What this task involves: Return the lines below that carry the word "clear".

Listed entries:
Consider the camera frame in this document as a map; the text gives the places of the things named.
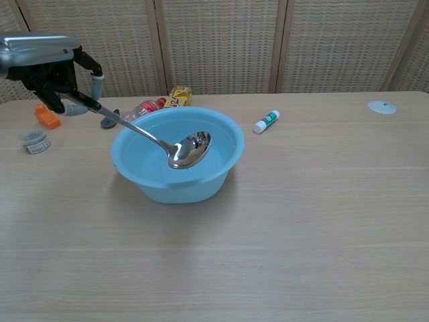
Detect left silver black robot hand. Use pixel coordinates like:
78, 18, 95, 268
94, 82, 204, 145
0, 32, 106, 118

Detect steel ladle black handle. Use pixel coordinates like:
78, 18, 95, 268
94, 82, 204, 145
63, 93, 212, 170

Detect light blue plastic basin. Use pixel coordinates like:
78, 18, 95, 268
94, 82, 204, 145
111, 106, 246, 205

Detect small orange plastic bottle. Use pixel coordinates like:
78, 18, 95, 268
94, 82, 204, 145
34, 103, 62, 129

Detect small clear jar grey contents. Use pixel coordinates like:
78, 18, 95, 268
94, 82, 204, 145
17, 127, 52, 155

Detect dark grey oval object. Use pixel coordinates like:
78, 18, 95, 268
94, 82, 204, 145
100, 108, 121, 129

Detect clear plastic bottle red label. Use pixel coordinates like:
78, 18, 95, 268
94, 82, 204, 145
122, 97, 168, 125

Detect yellow snack box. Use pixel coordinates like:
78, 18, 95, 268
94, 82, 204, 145
162, 85, 193, 109

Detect woven rattan folding screen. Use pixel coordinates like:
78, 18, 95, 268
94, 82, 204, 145
0, 0, 429, 104

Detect white glue stick green label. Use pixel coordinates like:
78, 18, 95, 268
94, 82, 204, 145
253, 109, 281, 135

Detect white round cable grommet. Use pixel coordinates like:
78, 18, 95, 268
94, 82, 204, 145
367, 100, 397, 116

Solution for this exercise:
Detect small clear jar grey contents. Use pixel coordinates like:
Detect clear plastic bottle red label. Use pixel coordinates like:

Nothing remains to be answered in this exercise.